■ **WHAT NEEDS TO BE DONE**
Reproduce the material that follows exactly, with no line left out.

■ **INFORMATION PROVIDED**

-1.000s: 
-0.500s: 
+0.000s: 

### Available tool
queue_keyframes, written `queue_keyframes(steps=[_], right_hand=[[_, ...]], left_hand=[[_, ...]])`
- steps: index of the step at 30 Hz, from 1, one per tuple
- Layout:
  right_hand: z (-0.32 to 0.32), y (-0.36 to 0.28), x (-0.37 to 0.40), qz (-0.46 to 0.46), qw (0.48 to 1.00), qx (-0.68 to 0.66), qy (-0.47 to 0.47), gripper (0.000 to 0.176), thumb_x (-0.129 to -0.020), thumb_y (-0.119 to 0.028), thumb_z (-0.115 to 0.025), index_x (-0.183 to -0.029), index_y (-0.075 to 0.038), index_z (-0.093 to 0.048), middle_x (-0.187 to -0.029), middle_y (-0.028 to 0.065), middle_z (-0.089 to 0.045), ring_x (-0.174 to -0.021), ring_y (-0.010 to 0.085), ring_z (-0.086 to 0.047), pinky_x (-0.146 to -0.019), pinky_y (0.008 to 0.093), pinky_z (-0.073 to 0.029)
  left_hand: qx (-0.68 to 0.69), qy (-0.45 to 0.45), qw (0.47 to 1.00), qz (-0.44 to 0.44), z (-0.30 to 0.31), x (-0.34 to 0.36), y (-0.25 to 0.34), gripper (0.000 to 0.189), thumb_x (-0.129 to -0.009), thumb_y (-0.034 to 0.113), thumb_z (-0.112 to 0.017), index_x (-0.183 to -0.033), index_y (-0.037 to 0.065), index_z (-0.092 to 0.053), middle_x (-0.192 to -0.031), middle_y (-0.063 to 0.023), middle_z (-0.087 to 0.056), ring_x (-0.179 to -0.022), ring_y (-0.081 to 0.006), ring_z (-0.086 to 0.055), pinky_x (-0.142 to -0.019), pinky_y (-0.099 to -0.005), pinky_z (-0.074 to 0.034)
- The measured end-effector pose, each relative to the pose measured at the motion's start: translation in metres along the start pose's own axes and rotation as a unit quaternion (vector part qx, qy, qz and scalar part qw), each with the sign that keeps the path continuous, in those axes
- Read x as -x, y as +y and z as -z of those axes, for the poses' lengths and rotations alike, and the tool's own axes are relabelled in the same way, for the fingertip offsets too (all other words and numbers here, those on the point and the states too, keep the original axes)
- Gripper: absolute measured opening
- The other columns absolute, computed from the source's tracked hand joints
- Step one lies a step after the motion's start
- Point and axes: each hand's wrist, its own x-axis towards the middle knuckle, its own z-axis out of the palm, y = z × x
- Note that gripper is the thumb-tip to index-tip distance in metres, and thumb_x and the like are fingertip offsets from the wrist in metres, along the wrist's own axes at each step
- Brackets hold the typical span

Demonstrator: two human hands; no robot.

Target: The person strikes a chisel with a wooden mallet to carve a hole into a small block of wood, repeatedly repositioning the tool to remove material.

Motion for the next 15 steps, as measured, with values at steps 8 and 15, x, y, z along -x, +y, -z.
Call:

■ **PROBLEM SOLUTION**
-1.000s: 
-0.500s: 
+0.000s: 

### Available tool
queue_keyframes, written `queue_keyframes(steps=[_], right_hand=[[_, ...]], left_hand=[[_, ...]])`
- steps: index of the step at 30 Hz, from 1, one per tuple
- Layout:
  right_hand: z (-0.32 to 0.32), y (-0.36 to 0.28), x (-0.37 to 0.40), qz (-0.46 to 0.46), qw (0.48 to 1.00), qx (-0.68 to 0.66), qy (-0.47 to 0.47), gripper (0.000 to 0.176), thumb_x (-0.129 to -0.020), thumb_y (-0.119 to 0.028), thumb_z (-0.115 to 0.025), index_x (-0.183 to -0.029), index_y (-0.075 to 0.038), index_z (-0.093 to 0.048), middle_x (-0.187 to -0.029), middle_y (-0.028 to 0.065), middle_z (-0.089 to 0.045), ring_x (-0.174 to -0.021), ring_y (-0.010 to 0.085), ring_z (-0.086 to 0.047), pinky_x (-0.146 to -0.019), pinky_y (0.008 to 0.093), pinky_z (-0.073 to 0.029)
  left_hand: qx (-0.68 to 0.69), qy (-0.45 to 0.45), qw (0.47 to 1.00), qz (-0.44 to 0.44), z (-0.30 to 0.31), x (-0.34 to 0.36), y (-0.25 to 0.34), gripper (0.000 to 0.189), thumb_x (-0.129 to -0.009), thumb_y (-0.034 to 0.113), thumb_z (-0.112 to 0.017), index_x (-0.183 to -0.033), index_y (-0.037 to 0.065), index_z (-0.092 to 0.053), middle_x (-0.192 to -0.031), middle_y (-0.063 to 0.023), middle_z (-0.087 to 0.056), ring_x (-0.179 to -0.022), ring_y (-0.081 to 0.006), ring_z (-0.086 to 0.055), pinky_x (-0.142 to -0.019), pinky_y (-0.099 to -0.005), pinky_z (-0.074 to 0.034)
- The measured end-effector pose, each relative to the pose measured at the motion's start: translation in metres along the start pose's own axes and rotation as a unit quaternion (vector part qx, qy, qz and scalar part qw), each with the sign that keeps the path continuous, in those axes
- Read x as -x, y as +y and z as -z of those axes, for the poses' lengths and rotations alike, and the tool's own axes are relabelled in the same way, for the fingertip offsets too (all other words and numbers here, those on the point and the states too, keep the original axes)
- Gripper: absolute measured opening
- The other columns absolute, computed from the source's tracked hand joints
- Step one lies a step after the motion's start
- Point and axes: each hand's wrist, its own x-axis towards the middle knuckle, its own z-axis out of the palm, y = z × x
- Note that gripper is the thumb-tip to index-tip distance in metres, and thumb_x and the like are fingertip offsets from the wrist in metres, along the wrist's own axes at each step
- Brackets hold the typical span

Demonstrator: two human hands; no robot.

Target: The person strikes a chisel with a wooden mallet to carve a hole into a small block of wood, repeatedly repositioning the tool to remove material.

Motion for the next 15 steps, as measured, with values at steps 8 and 15, x, y, z along -x, +y, -z.
Call:

No additional output will be generated.